*Problem details:* Report every line of the listing below in which the string "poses" occurs.

*Source records:*

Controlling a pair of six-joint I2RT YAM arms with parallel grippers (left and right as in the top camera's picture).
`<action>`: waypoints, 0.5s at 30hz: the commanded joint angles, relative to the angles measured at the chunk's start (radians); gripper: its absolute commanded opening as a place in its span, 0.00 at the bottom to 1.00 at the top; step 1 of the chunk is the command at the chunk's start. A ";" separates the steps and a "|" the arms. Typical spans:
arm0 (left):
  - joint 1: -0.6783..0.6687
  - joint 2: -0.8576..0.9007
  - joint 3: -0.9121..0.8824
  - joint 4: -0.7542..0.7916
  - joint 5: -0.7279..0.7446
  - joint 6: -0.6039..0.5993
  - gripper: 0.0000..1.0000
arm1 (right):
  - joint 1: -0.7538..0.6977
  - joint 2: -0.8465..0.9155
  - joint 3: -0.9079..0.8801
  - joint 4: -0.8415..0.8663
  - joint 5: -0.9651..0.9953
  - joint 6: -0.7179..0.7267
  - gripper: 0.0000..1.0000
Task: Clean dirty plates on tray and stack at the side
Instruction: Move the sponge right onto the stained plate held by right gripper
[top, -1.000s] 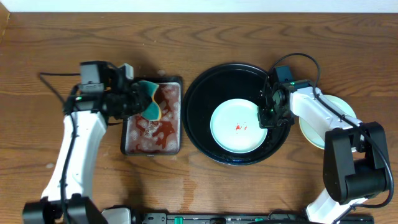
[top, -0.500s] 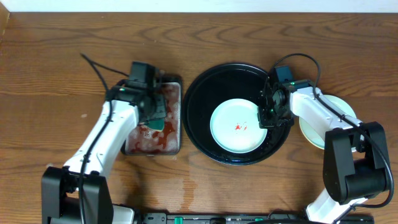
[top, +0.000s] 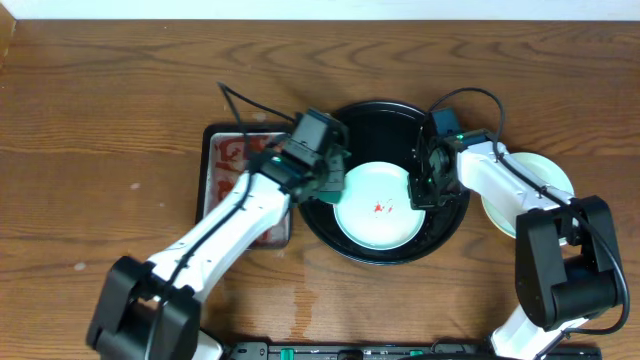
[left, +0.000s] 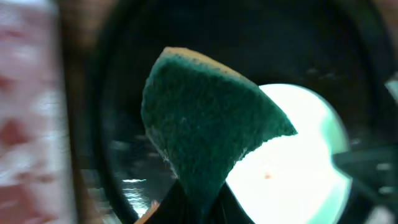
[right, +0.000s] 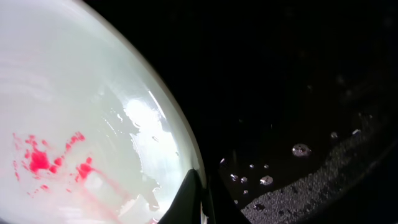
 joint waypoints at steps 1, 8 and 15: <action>-0.045 0.046 0.023 0.039 0.039 -0.160 0.08 | 0.022 0.013 -0.026 -0.010 -0.024 0.024 0.01; -0.114 0.171 0.023 0.190 0.160 -0.292 0.08 | 0.022 0.013 -0.026 -0.010 -0.024 0.024 0.01; -0.166 0.277 0.023 0.322 0.230 -0.329 0.08 | 0.022 0.013 -0.026 -0.010 -0.024 0.024 0.01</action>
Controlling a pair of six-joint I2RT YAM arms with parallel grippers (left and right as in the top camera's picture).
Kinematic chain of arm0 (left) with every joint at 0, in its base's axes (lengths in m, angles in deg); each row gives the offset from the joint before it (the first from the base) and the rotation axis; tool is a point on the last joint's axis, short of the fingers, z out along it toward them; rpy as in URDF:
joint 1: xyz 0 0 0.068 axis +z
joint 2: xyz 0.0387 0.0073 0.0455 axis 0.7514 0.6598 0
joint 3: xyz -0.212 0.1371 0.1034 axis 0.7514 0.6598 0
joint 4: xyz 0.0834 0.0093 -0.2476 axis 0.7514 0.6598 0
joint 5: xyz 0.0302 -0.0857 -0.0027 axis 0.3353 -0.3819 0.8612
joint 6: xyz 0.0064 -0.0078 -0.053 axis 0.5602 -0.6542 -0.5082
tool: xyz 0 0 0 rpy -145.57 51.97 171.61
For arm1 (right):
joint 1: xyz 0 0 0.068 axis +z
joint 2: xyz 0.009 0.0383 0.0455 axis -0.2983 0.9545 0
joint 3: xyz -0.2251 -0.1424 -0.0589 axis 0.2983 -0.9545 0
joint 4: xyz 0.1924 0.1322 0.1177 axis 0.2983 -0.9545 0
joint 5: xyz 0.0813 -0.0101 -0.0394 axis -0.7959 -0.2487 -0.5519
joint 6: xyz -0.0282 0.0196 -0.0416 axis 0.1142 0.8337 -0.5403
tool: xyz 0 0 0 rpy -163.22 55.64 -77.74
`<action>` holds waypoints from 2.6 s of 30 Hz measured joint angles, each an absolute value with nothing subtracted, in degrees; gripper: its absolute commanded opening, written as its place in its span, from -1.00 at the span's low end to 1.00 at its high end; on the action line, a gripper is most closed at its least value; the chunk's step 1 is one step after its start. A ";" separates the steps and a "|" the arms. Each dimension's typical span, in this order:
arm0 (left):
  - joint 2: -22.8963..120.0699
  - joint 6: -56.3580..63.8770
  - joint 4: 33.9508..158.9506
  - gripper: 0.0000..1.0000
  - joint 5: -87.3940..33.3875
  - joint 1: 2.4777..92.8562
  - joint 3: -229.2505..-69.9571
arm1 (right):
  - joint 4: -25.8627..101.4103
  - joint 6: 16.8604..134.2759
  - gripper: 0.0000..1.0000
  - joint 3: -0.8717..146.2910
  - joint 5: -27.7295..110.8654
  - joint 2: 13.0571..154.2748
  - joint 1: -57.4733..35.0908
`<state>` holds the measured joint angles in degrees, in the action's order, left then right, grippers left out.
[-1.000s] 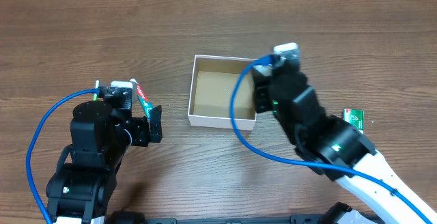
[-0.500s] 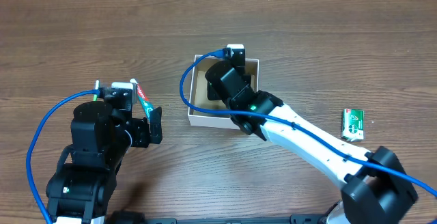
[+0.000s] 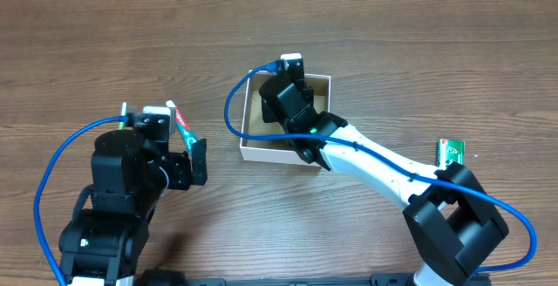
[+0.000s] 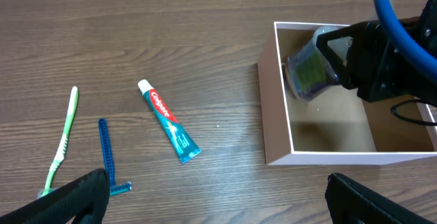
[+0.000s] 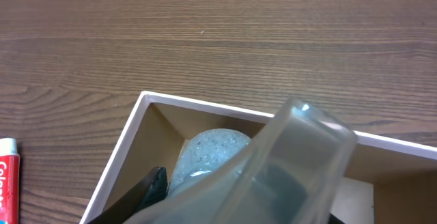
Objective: Pack container
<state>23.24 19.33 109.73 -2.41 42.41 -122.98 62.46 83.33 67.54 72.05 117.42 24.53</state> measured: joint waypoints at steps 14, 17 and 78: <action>23.24 19.33 110.47 1.00 -2.41 42.41 -122.98 | 53.50 79.39 1.00 68.15 70.32 111.13 24.58; 23.24 19.33 110.47 1.00 -2.41 42.41 -123.03 | 42.33 79.98 1.00 68.44 75.46 94.02 23.05; 23.35 19.33 113.73 1.00 -2.41 42.45 -123.09 | -1.16 69.05 -0.93 85.38 40.16 114.39 -26.92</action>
<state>23.35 19.33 113.73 -2.41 42.45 -123.09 -1.16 69.05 85.38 40.16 114.39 -26.92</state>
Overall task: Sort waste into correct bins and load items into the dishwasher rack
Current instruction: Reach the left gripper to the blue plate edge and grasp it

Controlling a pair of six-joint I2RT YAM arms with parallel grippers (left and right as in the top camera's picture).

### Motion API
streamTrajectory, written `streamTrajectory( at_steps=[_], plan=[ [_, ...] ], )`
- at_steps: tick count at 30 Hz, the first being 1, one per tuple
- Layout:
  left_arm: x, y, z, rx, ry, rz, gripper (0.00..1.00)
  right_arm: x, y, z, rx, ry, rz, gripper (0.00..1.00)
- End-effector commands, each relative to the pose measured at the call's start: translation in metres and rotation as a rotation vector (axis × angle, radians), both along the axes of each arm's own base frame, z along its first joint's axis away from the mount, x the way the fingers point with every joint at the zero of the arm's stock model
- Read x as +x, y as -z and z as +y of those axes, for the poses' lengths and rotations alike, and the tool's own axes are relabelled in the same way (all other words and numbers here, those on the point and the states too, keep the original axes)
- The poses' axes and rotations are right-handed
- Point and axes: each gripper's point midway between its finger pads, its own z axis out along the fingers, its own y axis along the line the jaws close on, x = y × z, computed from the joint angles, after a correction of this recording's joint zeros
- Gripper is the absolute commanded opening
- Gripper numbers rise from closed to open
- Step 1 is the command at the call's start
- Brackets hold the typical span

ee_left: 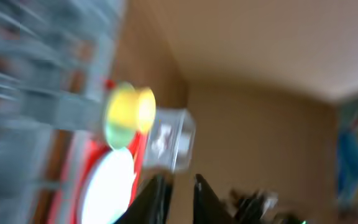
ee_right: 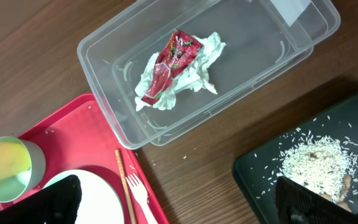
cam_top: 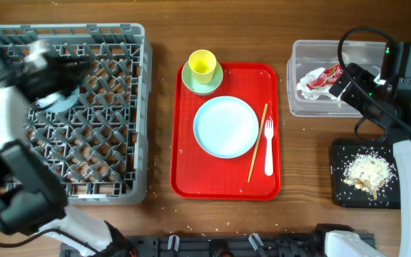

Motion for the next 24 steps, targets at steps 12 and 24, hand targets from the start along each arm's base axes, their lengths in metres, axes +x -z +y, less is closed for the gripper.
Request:
streamTrajectory(
  at_steps=[12, 24],
  plan=[
    [-0.115, 0.095, -0.324, 1.013, 0.581, -0.193, 0.6, 0.001, 0.003, -0.004, -0.013, 0.013, 0.01, 1.0],
    [-0.09, 0.143, -0.212, 1.088, 0.338, 0.236, 0.52, 0.001, 0.003, -0.004, -0.014, 0.013, 0.01, 1.0]
  ],
)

*Your solution:*
- Read x as +x, y as -z and z as +y of those axes, for the poses' lengths and rotations alike, and the tool's own axes are relabelled in the same way (all other words and numbers here, those on the point and the states too, keep the original axes)
- The poses' axes and rotations are right-handed

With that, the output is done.